Gracie, öte yandan, mükemmel bir manipülatör; çevresindeki insanları çekip çeviriyor kendince. Joe, ilişkilerini sorguladığında ”Beni sen baştan çıkardın” diyor. Pardon? Haynes’in, Gracie’yi haklı çıkarma ya da tarafında olma gibi bir amacı yok. Film, bir suçu ve suça verilen tepkileri değil; o suça karşı hissettiğimiz duygular üstüne.
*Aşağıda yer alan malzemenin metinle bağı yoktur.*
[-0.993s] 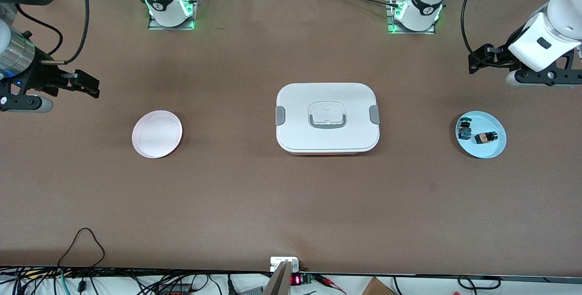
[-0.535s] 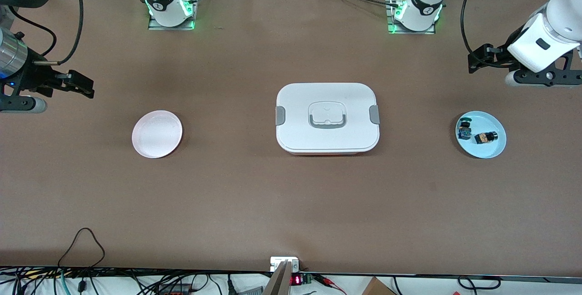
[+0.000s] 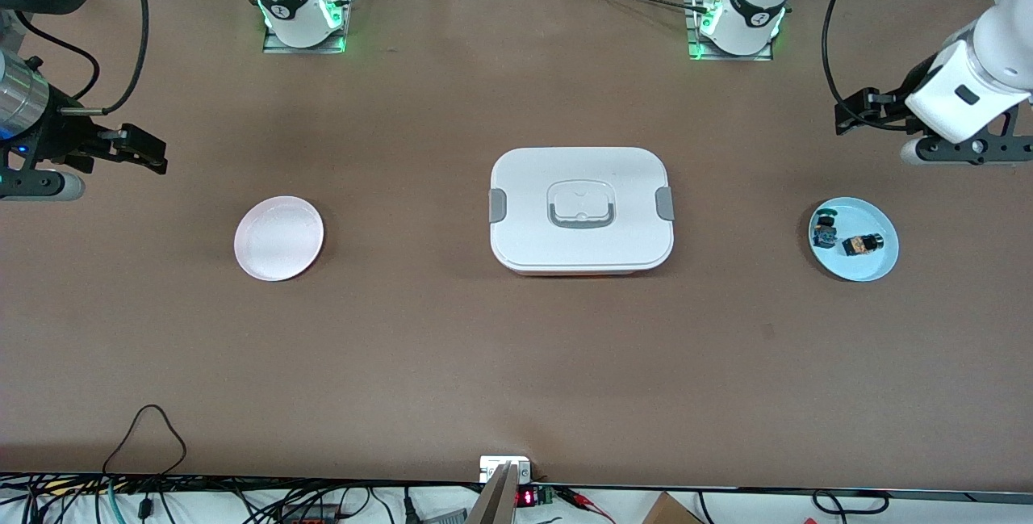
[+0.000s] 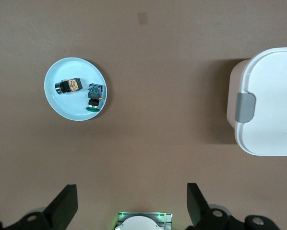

Hal böyle olunca, filmin nerede biteceği ve nasıl sonlanacağını tahmin etmek de zorlaşıyor. Bir heyecan anı ya da adrenalin patlaması bekledikçe o sahne bir türlü gelmiyor. Gracie, Joe ve Elizabeth bu suçu farklı şekillerde içselleştirirken seyirci tanımadığı hayatlara uzaktan bakmakla yetiniyor. Filmin yan karakterlerinden birisi Gracie’nin söz konusu suçu neden işlediğine yönelik bir teoriye sahip. Üstelik bu teori ortaya atıldığı ilk andan itibaren seyirci merakta kalıyor. Öyle mi? Olabilir mi? Yönetmen bize daha fazlasını vermiyor, Gracie iddiaları reddediyor. Bu teori doğruysa bile, Gracie’nin suçu hafiflemiyor. Gracie’yi bir kurban olarak sınıflandırmak çok zor; fakat naif kimliğinin arkasına gizlenmiş savunmasız bir kadın da var. Yine de öyle aman aman kompleks bir karakter olduğunu söylemek mümkün değil.
Filmin sonunda ne oluyor peki?
Karakterler çok katmanlı olay örgüsüne hizmet ediyor ama açılan her yeni diyalog başka bir gizemi alaşağı etmiyor. Arka arkaya gelen depresyon atakları, ağlama krizleri, seks sahnesi. Gizli bir mesajlaşma, gösterilmeyen bir surat. Filmin son dakikalarında Gracie’nin kendini öldüreceği ya da Joe’yu öldüreceği yönündeki sinyaller de çaresiz. Kimse ölmüyor dostlar. Film, bir yere varmıyor. Todd Haynes’in bu seçeneği tercih etmesini de anlıyorum. Yukarıda bir yerlerde de dediğim gibi film bastırılan ve üstesinden gelinemeyen hisler üzerine. Daha fazlası değil. Cezalandırma ya da affetme yok. Mesela filmin sonunu hiç görmüyoruz. Bir son izliyoruz evet ama kime ait bir son bu? Elizabeth’in filmi başarılı oldu mu? Gracie ve Joe hala birlikte mi? Elizabeth de Gracie gibi benzer bir suça karıştı mı? Gracie’nin çocukları mutlu bir şekilde büyüdü mü? Bu soruların cevabını hayal gücümüze bırakan yönetmen, hayal gücünü kullanmayı bilmeyen veya hiç öğrenmemiş seyirci için bile aralık bir kapı bırakıyor. İstediğiniz sonu yazabilirsiniz ve gerisi size kalmış.